Внезапный развал бинарной системы противостояния правоцентристов и левоцентристов, с давних пор определявшей политическую жизнь Франции, поначалу поверг средства массовой информации в ступор, граничащий с афазией. Больно было смотреть, как несчастный Кристоф Барбье в скорбно приспущенном шарфе, слоняется с жалким видом из одной телестудии в другую, понятия не имея, как комментировать исторический переворот, который он не сумел предугадать, как, впрочем, и никто другой. Тем не менее с течением времени понемногу сформировались очаги сопротивления. Для начала в среде левых антиклерикалов. Под влиянием таких неожиданных персонажей, как Жан-Люк Меланшон и Мишель Онфре, были организованы протестные акции; Левый фронт[16]
никуда не делся, во всяком случае, на бумаге он еще существовал, и стало ясно, что Мохаммед Бен Аббес получит к 2027 году вполне достойного соперника – не считая, само собой, кандидатки от Национального фронта. Зато подали голос некоторые другие движения, вроде Студенческого союза салафитов: осуждая неуклонно растущее число аморальных поступков, они потребовали применения шариата на практике. Так возрождались некие элементы политической дискуссии. Она обещала стать дискуссией нового типа, резко отличающейся от полемики, принятой во Франции в последние десятилетия; ее скорее можно было сравнить с той, что утвердилась в большей части арабских стран; и все-таки это было что-то вроде дискуссии. А наличие политической дискуссии, пусть даже мнимой, необходимо для гармоничного функционирования средств массовой информации, а возможно, и для поддержки в народе хотя бы формального чувства демократии.Но и помимо этой внешней суеты Франция менялась на глазах, и изменения эти были фундаментальными. Вскоре стало очевидно, что Мохаммед Бен Аббес, даже независимо от ислама, человек идейный; когда, отвечая на вопросы прессы, он заявил, что на него оказал влияние дистрибутизм, все присутствующие буквально онемели от изумления. Вообще-то он уже это заявлял, и не раз, во время своей предвыборной кампании; просто журналисты, имея обыкновение пропускать мимо ушей непонятную им информацию, не заметили и не обсудили его заявление. Но на сей раз оно исходило от действующего президента, и им ничего не оставалось, как освежить свои знания. Таким образом, в течение следующих недель широкой публике стало известно, что дистрибутизм – это экономическая философия, зародившаяся в Англии в начале XX века под влиянием известных мыслителей Гилберта Кита Честертона и Хилэра Беллока. Они отмежевывались в равной степени от капитализма и от коммунизма, приравненного к государственному капитализму, и предлагали “третий путь”. Их основной идеей было объединить труд и капитал. Естественной формой предпринимательства должно стать семейное дело; когда же для определенных видов производства возникает необходимость объединиться в более крупные образования, следует сделать все возможное, чтобы работники, став акционерами своего предприятия, разделяли ответственность по управлению им.

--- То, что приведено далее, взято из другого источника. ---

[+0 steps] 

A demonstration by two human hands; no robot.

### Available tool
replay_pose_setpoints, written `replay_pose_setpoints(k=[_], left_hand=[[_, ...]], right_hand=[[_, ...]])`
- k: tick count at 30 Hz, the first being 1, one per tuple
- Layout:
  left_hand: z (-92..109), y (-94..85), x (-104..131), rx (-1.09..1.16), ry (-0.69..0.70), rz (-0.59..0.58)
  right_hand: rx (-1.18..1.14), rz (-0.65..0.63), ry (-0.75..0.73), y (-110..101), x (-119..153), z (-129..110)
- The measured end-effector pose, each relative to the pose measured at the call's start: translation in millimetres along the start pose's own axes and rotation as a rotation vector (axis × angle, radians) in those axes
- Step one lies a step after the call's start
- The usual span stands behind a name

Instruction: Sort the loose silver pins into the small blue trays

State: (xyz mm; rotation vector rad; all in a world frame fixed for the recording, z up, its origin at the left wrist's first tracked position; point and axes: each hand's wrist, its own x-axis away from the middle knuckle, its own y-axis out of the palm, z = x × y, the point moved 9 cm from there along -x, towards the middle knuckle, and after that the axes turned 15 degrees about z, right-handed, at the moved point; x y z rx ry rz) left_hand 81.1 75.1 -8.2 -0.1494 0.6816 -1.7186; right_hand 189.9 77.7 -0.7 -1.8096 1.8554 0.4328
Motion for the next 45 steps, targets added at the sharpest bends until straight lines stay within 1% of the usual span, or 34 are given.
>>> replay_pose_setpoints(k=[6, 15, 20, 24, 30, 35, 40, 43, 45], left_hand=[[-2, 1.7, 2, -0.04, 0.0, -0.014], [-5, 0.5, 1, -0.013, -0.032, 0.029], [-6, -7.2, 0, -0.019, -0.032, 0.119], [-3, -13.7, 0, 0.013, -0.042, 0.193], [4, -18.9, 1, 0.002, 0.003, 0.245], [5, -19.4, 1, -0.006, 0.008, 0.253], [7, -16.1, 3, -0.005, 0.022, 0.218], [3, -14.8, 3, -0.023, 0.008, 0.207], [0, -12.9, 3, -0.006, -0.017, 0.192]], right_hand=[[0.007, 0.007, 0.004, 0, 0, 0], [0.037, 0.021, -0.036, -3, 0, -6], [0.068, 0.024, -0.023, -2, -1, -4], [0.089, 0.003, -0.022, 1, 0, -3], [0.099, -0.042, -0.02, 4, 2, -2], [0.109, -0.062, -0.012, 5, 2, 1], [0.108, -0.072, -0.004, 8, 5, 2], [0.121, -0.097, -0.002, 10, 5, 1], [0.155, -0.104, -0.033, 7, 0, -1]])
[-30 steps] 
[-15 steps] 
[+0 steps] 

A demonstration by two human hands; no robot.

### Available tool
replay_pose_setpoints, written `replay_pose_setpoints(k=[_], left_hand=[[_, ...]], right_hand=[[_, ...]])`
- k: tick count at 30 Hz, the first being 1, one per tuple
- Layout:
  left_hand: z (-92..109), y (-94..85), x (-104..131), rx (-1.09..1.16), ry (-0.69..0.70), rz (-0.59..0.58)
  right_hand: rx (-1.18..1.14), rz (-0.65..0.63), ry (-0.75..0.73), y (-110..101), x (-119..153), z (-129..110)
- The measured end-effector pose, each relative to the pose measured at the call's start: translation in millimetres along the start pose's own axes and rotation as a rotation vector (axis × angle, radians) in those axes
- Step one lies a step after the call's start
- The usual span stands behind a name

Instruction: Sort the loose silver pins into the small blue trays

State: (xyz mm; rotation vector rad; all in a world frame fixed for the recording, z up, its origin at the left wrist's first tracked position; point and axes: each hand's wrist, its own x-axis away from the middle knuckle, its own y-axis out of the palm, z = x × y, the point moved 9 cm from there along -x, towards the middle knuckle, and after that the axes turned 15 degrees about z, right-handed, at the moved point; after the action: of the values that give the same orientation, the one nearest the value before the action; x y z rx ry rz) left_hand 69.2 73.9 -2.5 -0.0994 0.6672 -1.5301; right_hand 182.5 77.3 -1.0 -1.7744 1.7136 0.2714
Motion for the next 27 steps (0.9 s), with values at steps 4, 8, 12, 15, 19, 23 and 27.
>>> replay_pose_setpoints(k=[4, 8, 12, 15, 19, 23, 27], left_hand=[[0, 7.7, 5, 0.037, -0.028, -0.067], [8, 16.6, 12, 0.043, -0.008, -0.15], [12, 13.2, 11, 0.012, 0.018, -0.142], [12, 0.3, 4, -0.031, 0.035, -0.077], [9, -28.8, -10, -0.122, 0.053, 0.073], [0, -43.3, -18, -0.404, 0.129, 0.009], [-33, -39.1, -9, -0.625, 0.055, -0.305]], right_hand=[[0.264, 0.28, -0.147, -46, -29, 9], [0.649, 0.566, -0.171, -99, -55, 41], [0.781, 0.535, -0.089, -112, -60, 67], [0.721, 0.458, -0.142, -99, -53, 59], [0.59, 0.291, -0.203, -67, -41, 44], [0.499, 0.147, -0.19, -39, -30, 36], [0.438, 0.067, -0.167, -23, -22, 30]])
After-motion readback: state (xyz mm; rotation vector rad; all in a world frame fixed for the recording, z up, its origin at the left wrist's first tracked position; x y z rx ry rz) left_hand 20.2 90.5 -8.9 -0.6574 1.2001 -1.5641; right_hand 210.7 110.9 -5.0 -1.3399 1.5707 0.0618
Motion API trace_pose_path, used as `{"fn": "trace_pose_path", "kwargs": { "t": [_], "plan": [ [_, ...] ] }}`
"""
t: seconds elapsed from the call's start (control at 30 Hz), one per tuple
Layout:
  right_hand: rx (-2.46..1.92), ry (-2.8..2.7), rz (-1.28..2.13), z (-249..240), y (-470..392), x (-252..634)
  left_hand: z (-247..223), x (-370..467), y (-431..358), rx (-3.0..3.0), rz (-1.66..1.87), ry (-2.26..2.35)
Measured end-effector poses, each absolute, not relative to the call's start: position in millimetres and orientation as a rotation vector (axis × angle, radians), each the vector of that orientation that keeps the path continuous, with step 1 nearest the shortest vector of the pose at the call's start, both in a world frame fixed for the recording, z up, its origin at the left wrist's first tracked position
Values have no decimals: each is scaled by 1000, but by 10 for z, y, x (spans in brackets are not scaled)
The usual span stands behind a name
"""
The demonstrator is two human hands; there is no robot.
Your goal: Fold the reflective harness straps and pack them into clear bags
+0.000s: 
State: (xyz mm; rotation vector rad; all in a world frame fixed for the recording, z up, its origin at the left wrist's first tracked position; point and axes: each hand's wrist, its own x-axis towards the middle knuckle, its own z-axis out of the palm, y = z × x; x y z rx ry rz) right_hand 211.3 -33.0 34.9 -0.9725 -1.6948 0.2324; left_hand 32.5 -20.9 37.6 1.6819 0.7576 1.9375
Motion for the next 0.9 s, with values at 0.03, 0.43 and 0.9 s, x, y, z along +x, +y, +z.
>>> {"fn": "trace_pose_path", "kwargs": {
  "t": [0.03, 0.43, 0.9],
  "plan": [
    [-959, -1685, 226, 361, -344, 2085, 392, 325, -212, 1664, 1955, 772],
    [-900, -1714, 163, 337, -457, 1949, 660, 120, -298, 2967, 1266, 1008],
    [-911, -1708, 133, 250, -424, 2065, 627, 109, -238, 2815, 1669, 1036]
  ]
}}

Дистрибутизм, уточнил позднее Бен Аббес, отнюдь не противоречит учению ислама. Это уточнение было нелишним, поскольку Честертон и Беллок при жизни были известны, кроме всего прочего, как ярые приверженцы католической церкви. Довольно быстро стало ясно, что, несмотря на откровенный антикапитализм этой доктрины, Брюсселю, по сути дела, не стоило опасаться такого поворота событий. На практике основные меры, принятые новым правительством, заключались, с одной стороны, в полной отмене государственной поддержки крупного бизнеса, против которой уже давно выступал Брюссель, считая это посягательством на принцип свободной конкуренции, а с другой – в установлении благоприятного налогового режима для мелких и индивидуальных предпринимателей. Эти инициативы сразу получили всенародную поддержку; на протяжении последних десятилетий молодежью поголовно завладела мечта “начать собственное дело” или, по крайней мере, получить статус, позволяющий работать на себя. Между тем эти меры прекрасно вписались в новые принципы национальной экономики: вопреки дорогостоящим программам реструктуризации, крупные производства во Франции продолжали закрываться одно за другим, в то время как сельскому хозяйству и мелким предпринимателям удавалось выкручиваться и даже, как говорится, постепенно наращивать свою долю рынка.